**YOUR TASK**
Nothing but the lines from the one containing "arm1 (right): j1" through the end of the material should be restated, and each exactly.

+++++

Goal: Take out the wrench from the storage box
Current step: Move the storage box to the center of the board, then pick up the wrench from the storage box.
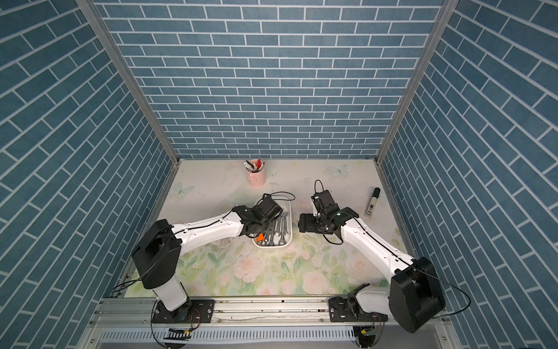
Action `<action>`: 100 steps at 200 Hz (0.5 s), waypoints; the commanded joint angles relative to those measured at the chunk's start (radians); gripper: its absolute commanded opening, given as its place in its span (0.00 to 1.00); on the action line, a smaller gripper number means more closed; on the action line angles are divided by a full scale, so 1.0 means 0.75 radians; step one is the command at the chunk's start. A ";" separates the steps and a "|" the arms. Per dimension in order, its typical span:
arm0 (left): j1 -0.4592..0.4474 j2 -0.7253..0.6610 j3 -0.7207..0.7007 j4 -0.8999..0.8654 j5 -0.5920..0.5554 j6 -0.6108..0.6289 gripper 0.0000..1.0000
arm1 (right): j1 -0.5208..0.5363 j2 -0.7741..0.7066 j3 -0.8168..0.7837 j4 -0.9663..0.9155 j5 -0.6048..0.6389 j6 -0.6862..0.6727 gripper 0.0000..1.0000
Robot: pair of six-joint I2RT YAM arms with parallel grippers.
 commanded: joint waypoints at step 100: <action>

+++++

**ANSWER TO THIS TASK**
arm1 (right): j1 -0.5208..0.5363 j2 -0.7741..0.7066 j3 -0.8168..0.7837 j4 -0.9663..0.9155 j5 -0.6048..0.6389 j6 -0.6862..0.6727 gripper 0.0000..1.0000
Robot: pair of six-joint I2RT YAM arms with parallel grippers.
 commanded: joint waypoints at step 100: <action>

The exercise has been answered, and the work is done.